Gros pot, petits effets
La position de conduite naturelle, pas trop typée supermotard, met d’autant plus à l’aise que la hauteur de selle reste mesurée. Le moteur craque à la première sollicitation. C’est bien un mono, les vibrations et le bruit le confirment. À propos de bruit, déplorons immédiatement le son du pot d’échappement, aussi inexpressif que le pot est gros. Trop de bruit nuit, certes, mais trop peu ou plutôt trop banal fait regretter l’époque où chaque moto possédait "sa" voix. L’efficacité du pot de la Mulhacén ne l’empêche pourtant pas de "pétouiller" pitoyablement à la décélération. Pour le reste, le moteur détient tous les attributs du genre. Le mono vibre, sans que jamais ça devienne gênant, il ne veut rien entendre sous 2000 tr/min dans les bas rapports, voir 3000 en 4ème ou 5ème. Il reprend avec un peu plus d’allant vers 4 ou 5.000 pour s’essouffler un peu avant 7.000trs/min.
Des chevaux!
Peu friand de bas régimes, essoufflé à haut régime, la plage d'utilisation le cantonne dans les mi-régimes, mais clairement nous aurions aimé ressentir un peu plus de caractère, le couple et la puissance nous laissent un peu sur notre faim. Dommage parce que les qualités dynamiques de la Derbi supporteraient aisément un petit supplément de tempérament. Le châssis, rigoureux à grande vitesse, se laisse facilement mener sur petites routes ou en ville, bien qu’ici le rayon de braquage ridicule frustrera un peu les forcenés du slalom urbain. L’impressionnant système de freinage (étrier et maïtre-cylindres radiaux, rien que ça!) déçoit un peu par sa dureté. Il faut tirer pour freiner, mais rien à dire, ça freine! La selle surprend par un confort que nous n’attendions pas, en tout cas pour le pilote. Cette moto, non contente de se singulariser positivement par une ligne vraiment originale et réussie, s’acquitte sympathiquement de sa tâche et la chevaucher est un plaisir d’autant plus appréciable que la Mulhacén fait partie de ces rares motos à distiller du plaisir dès les plus basses vitesses.

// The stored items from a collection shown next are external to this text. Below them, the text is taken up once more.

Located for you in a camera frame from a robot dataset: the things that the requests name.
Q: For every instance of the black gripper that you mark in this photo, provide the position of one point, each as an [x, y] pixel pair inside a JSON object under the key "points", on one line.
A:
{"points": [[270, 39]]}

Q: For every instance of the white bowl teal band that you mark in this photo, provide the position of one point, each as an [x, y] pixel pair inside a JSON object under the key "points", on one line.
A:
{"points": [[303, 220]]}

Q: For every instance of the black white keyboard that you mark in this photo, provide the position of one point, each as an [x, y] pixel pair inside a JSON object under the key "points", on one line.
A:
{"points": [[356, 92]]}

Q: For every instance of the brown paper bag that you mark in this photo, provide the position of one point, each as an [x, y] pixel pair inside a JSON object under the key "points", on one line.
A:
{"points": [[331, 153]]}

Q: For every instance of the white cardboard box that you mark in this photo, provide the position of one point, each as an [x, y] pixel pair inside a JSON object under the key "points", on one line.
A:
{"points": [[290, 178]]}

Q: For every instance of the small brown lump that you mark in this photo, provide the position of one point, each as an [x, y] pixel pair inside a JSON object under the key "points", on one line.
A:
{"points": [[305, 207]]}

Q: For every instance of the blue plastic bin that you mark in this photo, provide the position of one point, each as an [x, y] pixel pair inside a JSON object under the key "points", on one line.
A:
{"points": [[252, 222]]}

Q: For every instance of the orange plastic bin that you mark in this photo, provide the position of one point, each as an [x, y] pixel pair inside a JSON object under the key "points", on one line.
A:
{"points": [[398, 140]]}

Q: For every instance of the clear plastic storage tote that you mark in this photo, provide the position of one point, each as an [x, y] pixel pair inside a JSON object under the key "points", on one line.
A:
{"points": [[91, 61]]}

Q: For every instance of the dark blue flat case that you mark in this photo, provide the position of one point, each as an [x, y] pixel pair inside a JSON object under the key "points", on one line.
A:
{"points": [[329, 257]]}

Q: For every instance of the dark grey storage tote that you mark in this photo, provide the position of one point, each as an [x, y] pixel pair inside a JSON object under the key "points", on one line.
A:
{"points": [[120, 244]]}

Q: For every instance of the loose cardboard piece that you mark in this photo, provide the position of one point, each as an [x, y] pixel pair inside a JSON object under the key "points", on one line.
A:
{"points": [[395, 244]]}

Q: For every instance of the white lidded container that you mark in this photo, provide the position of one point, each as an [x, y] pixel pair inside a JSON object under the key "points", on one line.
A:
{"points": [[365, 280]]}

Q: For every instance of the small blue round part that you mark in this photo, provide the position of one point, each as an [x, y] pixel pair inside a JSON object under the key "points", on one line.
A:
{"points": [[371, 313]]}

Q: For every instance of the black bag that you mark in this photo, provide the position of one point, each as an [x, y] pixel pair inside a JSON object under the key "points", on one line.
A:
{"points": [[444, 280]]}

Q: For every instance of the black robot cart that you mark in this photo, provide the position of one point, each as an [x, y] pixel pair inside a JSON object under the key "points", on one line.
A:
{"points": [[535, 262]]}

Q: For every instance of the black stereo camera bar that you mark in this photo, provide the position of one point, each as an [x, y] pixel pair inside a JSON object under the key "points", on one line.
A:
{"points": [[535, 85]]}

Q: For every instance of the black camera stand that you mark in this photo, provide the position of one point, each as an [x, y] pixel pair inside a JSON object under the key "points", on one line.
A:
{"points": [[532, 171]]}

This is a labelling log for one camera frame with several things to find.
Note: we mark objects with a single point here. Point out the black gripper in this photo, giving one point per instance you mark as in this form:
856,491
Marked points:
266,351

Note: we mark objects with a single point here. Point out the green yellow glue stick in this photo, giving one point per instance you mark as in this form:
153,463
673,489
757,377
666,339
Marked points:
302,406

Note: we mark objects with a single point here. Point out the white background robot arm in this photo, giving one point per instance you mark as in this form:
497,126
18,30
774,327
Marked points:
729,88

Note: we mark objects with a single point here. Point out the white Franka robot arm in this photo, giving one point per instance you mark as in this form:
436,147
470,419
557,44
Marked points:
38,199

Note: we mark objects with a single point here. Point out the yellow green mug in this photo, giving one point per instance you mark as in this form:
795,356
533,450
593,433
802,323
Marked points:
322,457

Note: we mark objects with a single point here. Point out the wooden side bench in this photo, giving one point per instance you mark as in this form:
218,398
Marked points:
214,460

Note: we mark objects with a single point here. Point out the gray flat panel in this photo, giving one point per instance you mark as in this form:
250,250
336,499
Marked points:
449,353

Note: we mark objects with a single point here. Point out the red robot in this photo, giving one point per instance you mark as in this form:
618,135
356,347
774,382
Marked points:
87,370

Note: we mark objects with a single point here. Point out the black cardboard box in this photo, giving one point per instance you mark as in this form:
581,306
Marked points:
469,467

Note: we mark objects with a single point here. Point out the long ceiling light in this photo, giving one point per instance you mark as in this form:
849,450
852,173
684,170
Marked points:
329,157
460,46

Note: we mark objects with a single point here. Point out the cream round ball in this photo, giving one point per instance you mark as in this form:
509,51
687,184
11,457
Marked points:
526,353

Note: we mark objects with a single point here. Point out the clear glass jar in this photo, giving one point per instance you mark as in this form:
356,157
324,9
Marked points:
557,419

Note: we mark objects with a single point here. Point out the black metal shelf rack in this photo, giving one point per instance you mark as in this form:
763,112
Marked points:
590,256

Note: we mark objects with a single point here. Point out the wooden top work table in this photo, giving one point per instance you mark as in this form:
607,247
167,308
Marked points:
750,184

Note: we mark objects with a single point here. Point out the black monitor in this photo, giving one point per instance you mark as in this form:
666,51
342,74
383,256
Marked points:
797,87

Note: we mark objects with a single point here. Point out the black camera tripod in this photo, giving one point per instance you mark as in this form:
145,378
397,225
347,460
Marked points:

Ses défauts sont rares: une béquille instable, des petits détails de finition (un levier de vitesse qui se dévisse…).
Le prix reste malgré tout un problème: même rabaissé à 7.200 €, c’est beaucoup d’argent face à des motos plus banales mais plus polyvalentes.
Décidément, les monos de caractère ont du mal à se faire une place au soleil, malgré leurs qualités.